EXERCISE AIM: Nothing before the line containing "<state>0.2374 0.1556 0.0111" belongs in the answer; quote that line and all lines after it through the end of the material, word for word.

RECORDED DATA:
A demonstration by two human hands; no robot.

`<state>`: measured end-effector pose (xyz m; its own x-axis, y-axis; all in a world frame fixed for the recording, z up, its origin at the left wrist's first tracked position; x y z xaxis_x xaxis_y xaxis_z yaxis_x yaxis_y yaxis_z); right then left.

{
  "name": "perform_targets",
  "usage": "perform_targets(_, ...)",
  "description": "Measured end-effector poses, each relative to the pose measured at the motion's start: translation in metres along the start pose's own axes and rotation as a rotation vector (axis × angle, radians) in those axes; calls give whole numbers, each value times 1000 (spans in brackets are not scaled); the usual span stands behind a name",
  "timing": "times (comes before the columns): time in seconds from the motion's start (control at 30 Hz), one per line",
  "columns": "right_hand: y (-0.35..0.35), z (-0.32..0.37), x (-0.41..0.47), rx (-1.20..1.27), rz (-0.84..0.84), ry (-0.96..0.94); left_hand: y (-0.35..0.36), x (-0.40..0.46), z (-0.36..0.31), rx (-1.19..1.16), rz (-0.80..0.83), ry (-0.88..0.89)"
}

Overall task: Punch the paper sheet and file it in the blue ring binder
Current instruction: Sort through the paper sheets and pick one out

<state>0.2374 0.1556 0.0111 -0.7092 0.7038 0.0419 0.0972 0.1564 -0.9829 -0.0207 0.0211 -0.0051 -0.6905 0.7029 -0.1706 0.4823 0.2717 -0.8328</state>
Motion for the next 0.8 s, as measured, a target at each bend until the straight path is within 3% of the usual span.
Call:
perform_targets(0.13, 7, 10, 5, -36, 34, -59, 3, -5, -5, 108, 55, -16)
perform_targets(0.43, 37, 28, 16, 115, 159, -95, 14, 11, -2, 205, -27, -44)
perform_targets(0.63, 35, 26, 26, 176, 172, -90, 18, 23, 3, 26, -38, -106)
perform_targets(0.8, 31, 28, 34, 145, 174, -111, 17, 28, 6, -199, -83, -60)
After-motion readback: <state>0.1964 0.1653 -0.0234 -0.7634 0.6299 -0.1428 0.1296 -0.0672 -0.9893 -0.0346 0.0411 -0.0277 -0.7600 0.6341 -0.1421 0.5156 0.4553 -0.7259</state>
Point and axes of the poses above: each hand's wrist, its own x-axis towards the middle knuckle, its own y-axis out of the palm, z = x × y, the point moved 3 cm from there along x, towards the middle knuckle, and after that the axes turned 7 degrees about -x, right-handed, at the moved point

TASK ANSWER:
<state>0.2374 0.1556 0.0111 -0.7092 0.7038 0.0419 0.0972 0.1564 -0.9829 -0.0207 0.0211 -0.0051 -0.6905 0.7029 -0.1706 0.4823 0.2717 -0.8328</state>
Motion for the next 0.8 s, as measured, a target at each bend until the straight path is within 3% of the usual span.
Call:
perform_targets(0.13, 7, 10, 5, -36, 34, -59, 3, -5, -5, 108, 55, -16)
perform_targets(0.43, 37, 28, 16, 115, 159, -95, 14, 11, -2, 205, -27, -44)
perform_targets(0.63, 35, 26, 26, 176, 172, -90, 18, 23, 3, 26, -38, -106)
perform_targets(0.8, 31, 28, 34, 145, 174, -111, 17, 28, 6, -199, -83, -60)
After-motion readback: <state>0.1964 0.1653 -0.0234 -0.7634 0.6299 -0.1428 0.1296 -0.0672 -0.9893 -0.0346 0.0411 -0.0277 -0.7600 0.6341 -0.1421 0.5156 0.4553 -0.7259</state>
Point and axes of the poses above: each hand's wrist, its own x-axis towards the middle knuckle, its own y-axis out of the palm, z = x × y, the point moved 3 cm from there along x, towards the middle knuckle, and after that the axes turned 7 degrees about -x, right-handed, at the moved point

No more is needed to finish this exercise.